EXERCISE GOAL = Provide only the number of lines below that contain the word "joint".

BEGIN

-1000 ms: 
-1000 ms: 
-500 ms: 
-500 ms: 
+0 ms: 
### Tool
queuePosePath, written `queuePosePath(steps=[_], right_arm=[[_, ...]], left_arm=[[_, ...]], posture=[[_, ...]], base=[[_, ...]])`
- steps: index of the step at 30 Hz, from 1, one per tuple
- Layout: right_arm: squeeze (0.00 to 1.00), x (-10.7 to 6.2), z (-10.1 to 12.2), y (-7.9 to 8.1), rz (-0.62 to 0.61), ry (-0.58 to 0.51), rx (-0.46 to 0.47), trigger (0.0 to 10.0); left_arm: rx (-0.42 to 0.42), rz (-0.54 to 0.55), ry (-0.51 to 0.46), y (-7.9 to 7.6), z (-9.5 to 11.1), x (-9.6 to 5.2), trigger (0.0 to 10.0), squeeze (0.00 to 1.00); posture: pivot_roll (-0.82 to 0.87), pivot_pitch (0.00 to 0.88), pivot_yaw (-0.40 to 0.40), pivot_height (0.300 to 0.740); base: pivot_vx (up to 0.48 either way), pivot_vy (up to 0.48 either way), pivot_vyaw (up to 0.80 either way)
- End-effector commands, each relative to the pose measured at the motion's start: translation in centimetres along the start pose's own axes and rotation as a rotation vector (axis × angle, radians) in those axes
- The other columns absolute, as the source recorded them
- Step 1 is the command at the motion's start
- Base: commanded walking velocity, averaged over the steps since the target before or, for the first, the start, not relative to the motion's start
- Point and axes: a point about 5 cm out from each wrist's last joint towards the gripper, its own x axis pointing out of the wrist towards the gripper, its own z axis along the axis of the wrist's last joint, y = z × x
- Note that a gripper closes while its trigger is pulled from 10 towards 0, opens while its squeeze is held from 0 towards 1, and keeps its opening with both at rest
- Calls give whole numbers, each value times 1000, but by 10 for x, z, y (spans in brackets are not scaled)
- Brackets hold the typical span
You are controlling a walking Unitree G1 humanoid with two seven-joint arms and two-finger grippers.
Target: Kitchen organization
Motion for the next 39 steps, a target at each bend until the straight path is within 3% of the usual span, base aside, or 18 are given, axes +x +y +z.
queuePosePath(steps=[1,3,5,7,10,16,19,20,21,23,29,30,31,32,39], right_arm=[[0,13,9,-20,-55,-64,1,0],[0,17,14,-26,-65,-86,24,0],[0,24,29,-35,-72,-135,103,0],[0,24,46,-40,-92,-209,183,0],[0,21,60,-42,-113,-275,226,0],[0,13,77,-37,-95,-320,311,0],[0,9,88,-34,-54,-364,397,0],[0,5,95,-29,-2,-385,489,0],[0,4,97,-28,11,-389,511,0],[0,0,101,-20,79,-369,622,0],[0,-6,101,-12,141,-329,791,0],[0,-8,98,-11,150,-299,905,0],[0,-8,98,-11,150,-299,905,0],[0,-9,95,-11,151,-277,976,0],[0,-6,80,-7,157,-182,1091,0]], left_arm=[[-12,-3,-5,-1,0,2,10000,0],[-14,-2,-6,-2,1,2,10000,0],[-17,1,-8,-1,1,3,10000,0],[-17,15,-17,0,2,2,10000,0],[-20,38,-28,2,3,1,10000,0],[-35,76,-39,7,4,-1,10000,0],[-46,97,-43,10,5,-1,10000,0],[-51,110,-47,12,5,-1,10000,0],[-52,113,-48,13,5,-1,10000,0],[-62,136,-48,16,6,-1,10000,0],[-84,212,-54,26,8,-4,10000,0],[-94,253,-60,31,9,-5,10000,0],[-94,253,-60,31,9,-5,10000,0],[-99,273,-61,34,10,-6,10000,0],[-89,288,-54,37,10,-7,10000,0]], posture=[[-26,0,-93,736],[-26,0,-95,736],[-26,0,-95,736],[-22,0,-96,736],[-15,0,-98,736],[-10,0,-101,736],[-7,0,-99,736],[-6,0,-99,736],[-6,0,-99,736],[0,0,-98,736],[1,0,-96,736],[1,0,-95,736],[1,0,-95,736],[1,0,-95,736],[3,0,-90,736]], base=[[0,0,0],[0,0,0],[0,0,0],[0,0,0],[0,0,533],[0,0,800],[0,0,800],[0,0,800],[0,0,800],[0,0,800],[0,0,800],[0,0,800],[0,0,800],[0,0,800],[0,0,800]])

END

ANSWER SECTION = 2